I disturbi d’ansia che si ripercuotono sul sonno, scombussolano abitudini alimentari, rendono difficoltoso lo svolgimento delle attività lavorative, ci dicono molto sulla tenacia con la quale lo stalker mette in atto la sua strategia di conquista ( o ri-conquista) di una preda che percepisce come sua per diritto inviolabile.
Una delle ipotesi che riteniamo interessante e’ quella di Massimo Lattanzi, che descrive nel suo libro intitolato ” Rifiuto Tossico”.
Secondo l’autore ciò che accomunerebbe gli stalker sarebbe una mancanza affettiva profonda da ricercare nel periodo dell infanzia.
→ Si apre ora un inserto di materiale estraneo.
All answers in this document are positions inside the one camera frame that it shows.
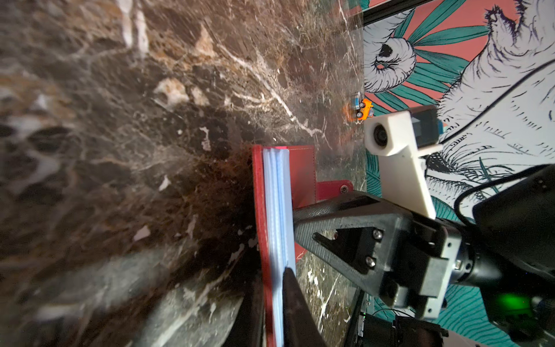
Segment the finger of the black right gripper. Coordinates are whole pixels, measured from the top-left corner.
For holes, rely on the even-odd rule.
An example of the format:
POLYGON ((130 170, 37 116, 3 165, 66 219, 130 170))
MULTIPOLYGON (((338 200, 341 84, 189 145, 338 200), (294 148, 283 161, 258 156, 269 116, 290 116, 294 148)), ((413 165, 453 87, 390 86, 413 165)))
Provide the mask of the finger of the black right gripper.
POLYGON ((296 209, 294 237, 363 291, 391 292, 390 282, 416 290, 411 234, 415 213, 382 198, 349 192, 296 209))

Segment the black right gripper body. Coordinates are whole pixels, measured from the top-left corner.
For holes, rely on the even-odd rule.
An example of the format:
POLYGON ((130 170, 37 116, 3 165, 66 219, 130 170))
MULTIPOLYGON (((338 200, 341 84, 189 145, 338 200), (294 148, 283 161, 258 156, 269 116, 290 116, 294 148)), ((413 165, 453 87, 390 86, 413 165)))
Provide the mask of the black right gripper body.
POLYGON ((380 299, 393 309, 411 308, 416 319, 435 320, 449 285, 468 277, 473 263, 464 225, 414 214, 396 241, 380 299))

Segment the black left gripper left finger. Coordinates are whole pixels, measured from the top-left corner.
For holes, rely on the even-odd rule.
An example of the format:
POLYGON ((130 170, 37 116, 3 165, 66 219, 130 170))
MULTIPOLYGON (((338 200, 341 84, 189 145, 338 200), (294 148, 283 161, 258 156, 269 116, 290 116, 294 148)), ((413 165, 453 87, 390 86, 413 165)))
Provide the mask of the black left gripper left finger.
POLYGON ((235 322, 223 343, 228 346, 262 346, 264 328, 264 294, 262 274, 257 273, 247 286, 235 322))

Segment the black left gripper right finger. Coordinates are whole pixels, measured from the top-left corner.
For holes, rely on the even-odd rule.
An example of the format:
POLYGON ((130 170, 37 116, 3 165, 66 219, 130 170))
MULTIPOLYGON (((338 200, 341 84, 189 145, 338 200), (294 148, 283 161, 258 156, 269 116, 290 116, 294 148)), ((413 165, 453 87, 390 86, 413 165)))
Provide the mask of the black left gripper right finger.
POLYGON ((283 339, 284 346, 325 346, 290 267, 283 273, 283 339))

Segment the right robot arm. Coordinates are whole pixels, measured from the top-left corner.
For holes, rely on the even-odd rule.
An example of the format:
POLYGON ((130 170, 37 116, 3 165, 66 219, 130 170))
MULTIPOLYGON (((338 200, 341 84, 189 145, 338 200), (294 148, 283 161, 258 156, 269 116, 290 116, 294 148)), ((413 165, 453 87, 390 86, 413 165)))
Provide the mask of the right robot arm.
POLYGON ((411 308, 367 318, 359 346, 444 346, 434 323, 451 284, 481 291, 489 322, 520 346, 554 345, 554 166, 488 182, 507 189, 473 219, 432 219, 362 192, 298 209, 294 236, 362 291, 411 308))

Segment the red leather card holder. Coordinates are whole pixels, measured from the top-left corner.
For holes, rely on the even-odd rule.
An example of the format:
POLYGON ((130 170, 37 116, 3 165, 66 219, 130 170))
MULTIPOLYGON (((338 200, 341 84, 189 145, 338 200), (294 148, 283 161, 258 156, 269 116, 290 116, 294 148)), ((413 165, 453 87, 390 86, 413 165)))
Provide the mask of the red leather card holder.
POLYGON ((284 346, 283 272, 306 250, 293 236, 293 211, 354 189, 348 180, 318 182, 312 146, 252 149, 257 240, 262 268, 265 341, 284 346))
Avendo sperimentato, realmente o solo mentalmente, un rifiuto o un abbandono da parte di genitori o caregiver, il bambino costruisce intorno all’idea di un abbandono una profonda paura che può portare a comportamenti assillanti atti a ripristinare la relazione nel momento in cui, ormai adulto, percepisce anche solo il sentore di un prossimo abbandono da parte del partner.
Ci sarebbe dunque una ferita narcisitica alla base dello stalking, anche se tratti narcisistici di personalità non sembrerebbero correlati alla messa in atto del comportamento vessatorio.
Secondo il prof. Massimo Robboni, psichiatra e direttore del dipartimento di Salute Mentale dell Ospedale di Bergamo, sarebbero infatti soggetti con tratti paranoici i più interessati dal fenomeno, quelli nei quali la rabbia connessa alla ferita narcisistica si proietta all’esterno e per i quali il mondo diventa un covo di nemici pronti ad assalirlo ed ostacolarlo. Negli individui con tratti narcisisti, spiega in un’intervista per il Corriere della Sera, l’altro viene percepito soltanto come mezzo per amplificare ed acclamare la propria superiorità ‘ su un mondo che percepisce soltanto come eco della propria voce, l’unica davvero importante. In tal senso spesso una relazione perde di valore non appena viene intrapresa, e il problema di ripristinarla una volta che viene messa in crisi non si pone affatto. La persona che lascia il narcisista “scompare” dallo scenario della vita psichica dello stesso.
Ricapitolando, una ferita profonda subita durante l’infanzia porterebbe la persona a vedere il mondo come un luogo in cui gli altri sono pericolosamente intenti ad ostacolarla, da qui la fondamentale importanza di evitare un abbandono e di fare in modo che la relazione con l’oggetto d’amore non finisca, ma continui a tutti i costi.